Se volete immergervi appieno nella storia di Budapest, una tappa obbligata è La Casa del Terrore, al n° 60 di Andrassy utca.

Il terrore, qui a Budapest, ha il volto delle due grandi dittature del 20° secolo e trova il suo fulcro proprio in questa palazzina neo-rinascimentale del 1880, oggi museo, che fu prima quartier generale del Partito delle Croci Frecciate, vicino a Hitler, e sede delle organizzazioni comuniste AVO e AVH poi.

L’impatto è molto forte. Varcando la soglia dell’ingresso si intuisce immediatamente quanto la storia di questo luogo coincida con la vicenda di un Paese che ha pagato a caro prezzo la conquista della libertà e della democrazia.

Le foto e i filmati ci portano dapprima indietro alla primavera del 1944 quando, nonostante l’imminente disfatta, Hitler tentò di riconquistare l’Ungheria – che segretamente cercava una via di uscita alla guerra – sostituendo il Reggente Horthy con il più fedele Ferenc Szalasi. Fu questo il periodo più duro per gli Ebrei ungheresi fino ad allora scampati alla furia nazista: oltre 400.000 di loro furono immediatamente deportati nei campi di sterminio, mentre gli altri vennero rinchiusi nel ghetto di Budapest. Moltissimi finirono torturati e uccisi proprio qui, nelle prigioni sotterranee di questo palazzo, o fucilati e gettati nelle acque gelide del Danubio, come ci ricorda il monumento alla memoria cui ho già accennato brevemente in precedenza.

Con la fine della guerra per l’Ungheria si apre la seconda fase del terrore, ancor più lunga e sanguinaria della precedente. I comunisti, che nel ’45 erano entrati a Budapest come liberatori, si imposero con la forza, e scelsero questo stesso palazzo come quartier generale del proprio braccio armato, l’AVO (poi inglobato nel AVH).

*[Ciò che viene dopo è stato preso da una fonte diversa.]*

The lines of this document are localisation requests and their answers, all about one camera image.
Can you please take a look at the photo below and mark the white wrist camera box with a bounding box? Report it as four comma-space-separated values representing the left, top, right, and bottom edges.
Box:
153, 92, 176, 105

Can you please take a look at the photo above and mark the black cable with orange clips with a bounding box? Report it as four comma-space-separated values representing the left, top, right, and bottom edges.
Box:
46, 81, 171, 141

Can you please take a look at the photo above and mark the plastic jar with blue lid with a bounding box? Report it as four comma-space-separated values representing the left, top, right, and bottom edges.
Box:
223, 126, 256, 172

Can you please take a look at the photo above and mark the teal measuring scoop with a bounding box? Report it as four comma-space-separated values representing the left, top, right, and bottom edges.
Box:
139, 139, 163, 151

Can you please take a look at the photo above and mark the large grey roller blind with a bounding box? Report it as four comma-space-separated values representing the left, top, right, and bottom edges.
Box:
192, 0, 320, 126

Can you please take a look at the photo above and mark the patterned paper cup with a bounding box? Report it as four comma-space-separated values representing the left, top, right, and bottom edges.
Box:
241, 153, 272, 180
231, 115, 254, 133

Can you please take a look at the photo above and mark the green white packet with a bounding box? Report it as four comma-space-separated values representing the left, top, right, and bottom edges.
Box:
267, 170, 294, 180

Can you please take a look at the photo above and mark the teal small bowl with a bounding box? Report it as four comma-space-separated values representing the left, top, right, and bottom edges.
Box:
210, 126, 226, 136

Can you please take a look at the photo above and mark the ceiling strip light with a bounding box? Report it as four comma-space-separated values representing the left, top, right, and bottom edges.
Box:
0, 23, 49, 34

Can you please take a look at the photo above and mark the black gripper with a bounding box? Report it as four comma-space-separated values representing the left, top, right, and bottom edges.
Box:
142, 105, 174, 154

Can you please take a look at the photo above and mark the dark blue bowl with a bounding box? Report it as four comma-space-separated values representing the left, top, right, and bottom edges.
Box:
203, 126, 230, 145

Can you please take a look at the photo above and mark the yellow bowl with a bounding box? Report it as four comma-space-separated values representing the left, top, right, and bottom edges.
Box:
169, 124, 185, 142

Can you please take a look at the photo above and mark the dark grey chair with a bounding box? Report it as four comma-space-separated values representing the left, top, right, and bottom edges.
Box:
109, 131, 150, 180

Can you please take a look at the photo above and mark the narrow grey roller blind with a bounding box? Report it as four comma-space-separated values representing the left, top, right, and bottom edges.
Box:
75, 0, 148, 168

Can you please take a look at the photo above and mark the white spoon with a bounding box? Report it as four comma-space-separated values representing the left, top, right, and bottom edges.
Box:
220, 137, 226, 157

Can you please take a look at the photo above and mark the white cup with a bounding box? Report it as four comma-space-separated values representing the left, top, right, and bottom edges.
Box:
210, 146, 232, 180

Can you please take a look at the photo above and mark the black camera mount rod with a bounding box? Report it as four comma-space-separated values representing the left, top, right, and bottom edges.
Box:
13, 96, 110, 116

Le stanze al piano di sopra erano adibite agli interrogatori, le celle sotterranee utilizzate per infliggere ai prigionieri politici le peggiori torture.

Un’ultima sala, a chiusura del percorso, è dedicata alla commemorazione della Rivoluzione del ’56, finita tragicamente nel sangue con la disfatta degli insorti a opera delle truppe sovietiche.

Domani in Italia si celebra la Festa della Liberazione, giorno per noi fondamentale perché il 25 aprile 1945 mise fine a vent’anni di dittatura fascista e a cinque anni di guerra. Se pensate che sia abbastanza – sicuramente lo è – sappiate che in Ungheria le forze di occupazione abbandonarono il Paese solo verso la fine degli anni ’80, dopo oltre quattro decenni. Per essere precisi, l’ultimo soldato russo lasciò l’Ungheria il 19 giugno 1991.